Elasticsearch8/7/6各版本特性

Elasticsearch8/7/6各版本特性 - MyOldTime的个人空间 - OSCHINA - 中文开源技术交流社区

版本	新特性	说明
8.1	Doc-values-only search on numeric, date, keyword, ip, and boolean fields	numeric(数字类型), date, keyword, ip, and boolean 等字段，可以执行 term（=）和 range（范围）的查询，在该字段只作为存储（意思就是不开index，在mappings 中设置这些字段 index为false）。查询会变慢，但是，索引、存储、聚合和排序的效率和速度会提升很多。
8	7.x REST API compatibility	简单来说就是ES8 有新得REST API ，但是做了对7.x版本 REST API 得兼容
	Security features are enabled and configured by default	就是默认会开启一些安全配置，如用户认证、用户授权、节点间通信TLS加密，与kibana间通信TLS加密。以前得版本默认是关闭的。
	Better protection for system indices	对系统索引的保护默认开启，无法通过API 访问系统索引。
	New kNN search API	新的k近邻算法的支持
	Storage savings for keyword, match_only_text, and text fields	优化存储结构，减少空间占用。match_only_text 字段减少14.4% 。整体磁盘占用减少3.5%
	Faster indexing of geo_point, geo_shape, and range fields	geo_point字段, geo_shape字段和范围(不清是什么字段)类字段，索引(存储入库)速度快了 10%-15%
	PyTorch model support for natural language processing (NLP)	PyTorch 模型、和自然语言处理(NLP)
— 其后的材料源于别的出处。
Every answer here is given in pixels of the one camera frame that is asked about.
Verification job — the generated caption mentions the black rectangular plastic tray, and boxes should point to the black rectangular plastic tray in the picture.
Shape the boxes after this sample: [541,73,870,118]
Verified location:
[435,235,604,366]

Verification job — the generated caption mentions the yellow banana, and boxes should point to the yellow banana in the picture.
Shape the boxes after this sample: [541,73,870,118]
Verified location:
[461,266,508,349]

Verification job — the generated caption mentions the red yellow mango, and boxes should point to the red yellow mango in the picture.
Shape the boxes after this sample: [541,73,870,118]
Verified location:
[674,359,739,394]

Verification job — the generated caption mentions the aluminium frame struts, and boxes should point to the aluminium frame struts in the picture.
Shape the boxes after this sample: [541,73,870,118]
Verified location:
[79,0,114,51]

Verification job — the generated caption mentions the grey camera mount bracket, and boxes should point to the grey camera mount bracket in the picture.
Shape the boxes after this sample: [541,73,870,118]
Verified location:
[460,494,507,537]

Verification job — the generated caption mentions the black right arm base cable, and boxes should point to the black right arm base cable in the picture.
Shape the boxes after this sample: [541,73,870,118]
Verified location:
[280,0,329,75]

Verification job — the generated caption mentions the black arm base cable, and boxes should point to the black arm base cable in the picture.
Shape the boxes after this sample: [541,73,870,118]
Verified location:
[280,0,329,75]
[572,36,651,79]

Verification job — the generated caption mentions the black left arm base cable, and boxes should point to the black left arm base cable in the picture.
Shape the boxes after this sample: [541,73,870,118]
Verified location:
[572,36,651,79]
	SQL: Support for cross-cluster search	支持通过sql跨集群查询
7.17	https://www.elastic.co/guide/en/elasticsearch/reference/7.17/release-highlights.html
7.16	Search: Improved can-match phase for scalability	如果搜索命中大量碎片，搜索操作将包括一个称为“can-match ”阶段的预过滤阶段。在此阶段，Elasticsearch检查受影响的碎片是否包含可能与搜索查询匹配的数据。如果不是，Elasticsearch不会在碎片上运行查询。之前，搜索的协调节点向can-match 阶段检查的每个碎片发送了一个单独的请求。然而，如果搜索需要检查数千个碎片，那么协调节点将需要处理数千个请求，从而导致高开销。在7.16中，协调节点在can-match 阶段向每个数据节点发送一个请求。此请求覆盖可以匹配检查节点上所有受影响的碎片，从而显著减少请求数量和相关开销
7.15	Index disk usage API	一个新的API，可以支持，查看索引里面每个字段以及索引本身的磁盘占用率
	Search vector tile API	为地图数据生产新的矢量瓦片数据。
	Composite runtime fields	可以组合多个运行时字段，同时支持 grok 和 dissect模式
7.14	Cross-cluster EQL search	EQL支持跨集群查询
	Async SQL search	支持异步sql查询，针对查询大数据，可以异步返回结果。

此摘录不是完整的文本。